Say we accomplish 100 projects successfully, the psychology of the entire investment community will turn. Greece is the most beautiful empty land; bureaucracy has turned it into Jurassic Park! Imagine having those Four Seasons resorts in our islands for which permits were never granted! The crisis has changed the people’s mentality and everything that was untouchable before can now be done because the people are panicking.

The paradox is that they’re telling us that a society cannot live without a banking system. Yet it’s that same banking system that’s attacking our economy! Nobody is shorting Greece for Greece’s sake. They’re attacking the euro to drive it lower. Even in Brussels, no one is admitting it but they all want a weak euro.

They pretend the reason for the drop is the wealthy northerners bailing out the weak south but $1.50 to the euro is also bad for exports. Don’t forget that Greece is holding just $8 billion of CDS loans — that’s peanuts!

Giannis Giokas, 31, is one of the youngest members of parliament and represents the Communist Party. The son of schoolteachers, he donates his salary to the Communist Party. Greece has the most vigorous Communist Party in Europe. It holds 22 out of 300 seats in parliament.

Giannis Giokas. (Iason Athanasiadis/GlobalPost)

We in the Communist Party of Greece believe that people are not responsible for this deficit and debt. The crisis is an opportunity in order to move faster on implementing tough measures that hit workers and are being put in place in Portugal and Spain too.

Greece is caught in a struggle between two great powers and rival economic systems — the spending model of the U.S. and the thrift-based system of Germany. Our country is in the crossroads between the Middle East the Balkans and North Africa and where the contradictions between multinational companies and big capitalist countries come through.

In the past two years, billions were given from state budgets to support banks and other big monopolies through direct support or tax breaks.

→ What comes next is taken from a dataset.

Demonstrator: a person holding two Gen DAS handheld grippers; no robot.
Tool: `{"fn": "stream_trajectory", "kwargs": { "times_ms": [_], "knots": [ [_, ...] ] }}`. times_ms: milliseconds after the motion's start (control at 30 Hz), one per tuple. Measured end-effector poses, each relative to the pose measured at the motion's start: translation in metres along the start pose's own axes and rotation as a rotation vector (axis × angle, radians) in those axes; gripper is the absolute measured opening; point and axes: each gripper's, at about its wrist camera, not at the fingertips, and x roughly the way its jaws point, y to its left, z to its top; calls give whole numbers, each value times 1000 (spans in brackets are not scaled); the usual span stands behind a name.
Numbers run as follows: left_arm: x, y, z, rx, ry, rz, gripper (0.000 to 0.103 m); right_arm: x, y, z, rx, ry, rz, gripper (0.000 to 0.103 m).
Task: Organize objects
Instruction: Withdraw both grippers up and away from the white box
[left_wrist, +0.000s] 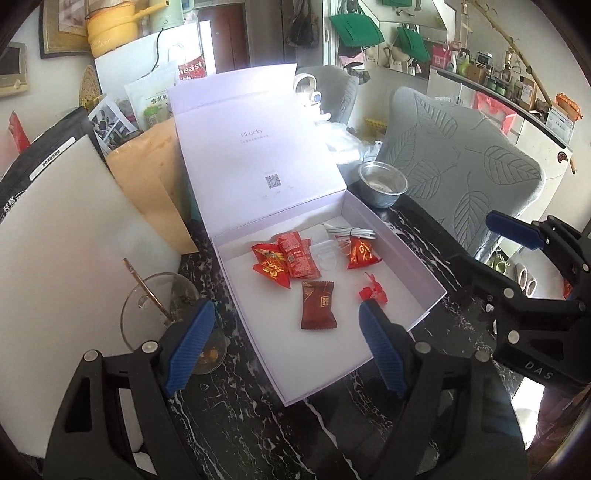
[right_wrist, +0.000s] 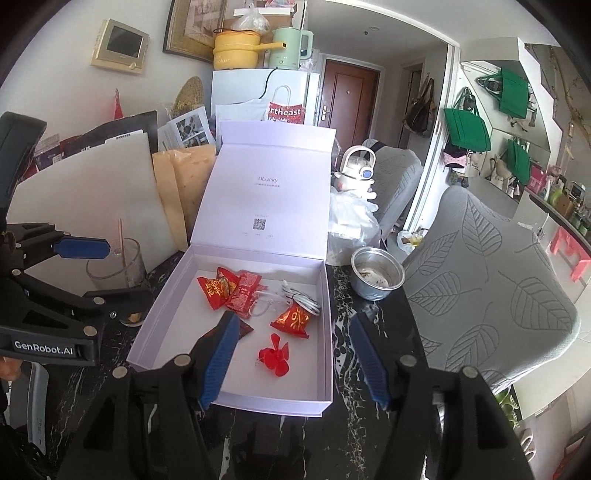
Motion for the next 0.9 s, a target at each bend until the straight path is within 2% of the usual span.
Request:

The 22 million euros given by the previous government to banks could have gone to education, salaries and pensions. We don’t agree with the idea that the banks are too big to fail, especially when they are still making millions in profits.

The idea that somehow it’ll be in the favor of the people if we return to growth and development is another illusion. Between 2002 and 2008, Greece had a high development rate that was above the eurozone average. But that time coincided with the greatest attack on social, educational and labor rights.

It’s time to discuss another way of development that’ll serve people’s needs and not the capitalist class. We call it a people’s economy, where the means of production will be under social and not private ownership — and the economy will be centrally planned because crisis is inevitable in an economy characterized by anarchy.

The Communist Party is fighting for the disengagement of our country from the EU and organizations like NATO because we don’t think that its engagement is in the favor of the Greek people. Any recovery under present conditions will be weak and will prepare a more acute future crisis. Wars, famines and other crises will continue and become even more pronounced in the future.

If this crisis has shown something, it is the historical limits of this system as described by Marx and Lenin. The big question is, what will it be replaced by? Will it be a more adjusted form of capitalism?

It’s a tradition here in Greece to adopt the worst measures during the summer because people are in a holiday mood. But when September comes and they have to buy things for their children to go to school, they will realize how bad the situation is.